Despite the fact that the clues suggest a **binary search** and a **trie**, the optimal solution to this problem needs neither. The substrings formed by adding one letter at a time from the search word (**S**) are naturally already in lexicographical order, as are the results that we're instructed to push into our answer array (**ans**).

So if we sort the products array (**P**), we should only ever need to iterate through **P** once during the entire remaining process of the solution with a **time complexity** of **O(N)**. A single binary search would only require **log(N) time**, but we'd have to perform **M = S.length** binary searches, so in total they would take **O(M * log(N)) time**, compared to the **O(N)** time of a simple iteration.

With constraints of **1000** on both **M** and **N**, the binary search route would max out at a worse time complexity than iteration.
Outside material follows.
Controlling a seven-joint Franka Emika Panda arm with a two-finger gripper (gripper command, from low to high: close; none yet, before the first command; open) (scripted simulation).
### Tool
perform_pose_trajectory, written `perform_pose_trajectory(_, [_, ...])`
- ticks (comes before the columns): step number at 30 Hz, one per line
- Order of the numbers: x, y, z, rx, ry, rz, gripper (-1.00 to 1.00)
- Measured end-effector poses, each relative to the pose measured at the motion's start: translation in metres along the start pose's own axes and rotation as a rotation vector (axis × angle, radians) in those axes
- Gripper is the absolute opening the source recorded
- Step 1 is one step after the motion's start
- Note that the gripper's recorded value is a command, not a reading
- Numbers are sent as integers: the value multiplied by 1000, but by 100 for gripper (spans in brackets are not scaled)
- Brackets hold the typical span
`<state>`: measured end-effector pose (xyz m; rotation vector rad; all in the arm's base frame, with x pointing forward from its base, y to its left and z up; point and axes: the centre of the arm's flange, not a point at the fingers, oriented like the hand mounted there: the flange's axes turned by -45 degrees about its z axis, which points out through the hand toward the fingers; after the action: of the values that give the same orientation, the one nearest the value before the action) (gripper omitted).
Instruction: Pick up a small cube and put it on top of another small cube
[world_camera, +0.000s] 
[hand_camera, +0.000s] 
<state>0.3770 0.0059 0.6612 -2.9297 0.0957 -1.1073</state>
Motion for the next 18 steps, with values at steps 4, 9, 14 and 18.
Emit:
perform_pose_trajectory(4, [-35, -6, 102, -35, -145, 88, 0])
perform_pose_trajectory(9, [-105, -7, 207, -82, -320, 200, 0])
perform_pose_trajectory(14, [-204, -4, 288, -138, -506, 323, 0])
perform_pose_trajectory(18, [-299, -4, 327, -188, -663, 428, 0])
Regardless, the sort itself, which is required for both, requires **O(N * log(N))** time already, so neither option can decrease the overall time complexity required.

So in order to only require a single pass through **P**, we should keep track of the current bounds for the range of matches (**left, right**), then we'll iterate through the characters (**c**) of **S**. At each iteration, we'll first want to move **left** forward and **right** back to narrow the range of matches based on the new value of **c**.

Then we can add the next three elements of **P** to our result array (**res**), as long as they fall inside the range **[left, right]**. Once that's done, we can add **res** to **ans** and move to the next iteration.

Once we've finished iterating through **S**, we can **return ans**.

**Time Complexity: O(N * log(N))**where**N**is the length of**P****Space Complexity: O(1)**excluding output space required for**ans**

####
*Javascript Code:*

*Javascript Code:*

(*Jump to*: *Problem Description* || *Solution Idea*)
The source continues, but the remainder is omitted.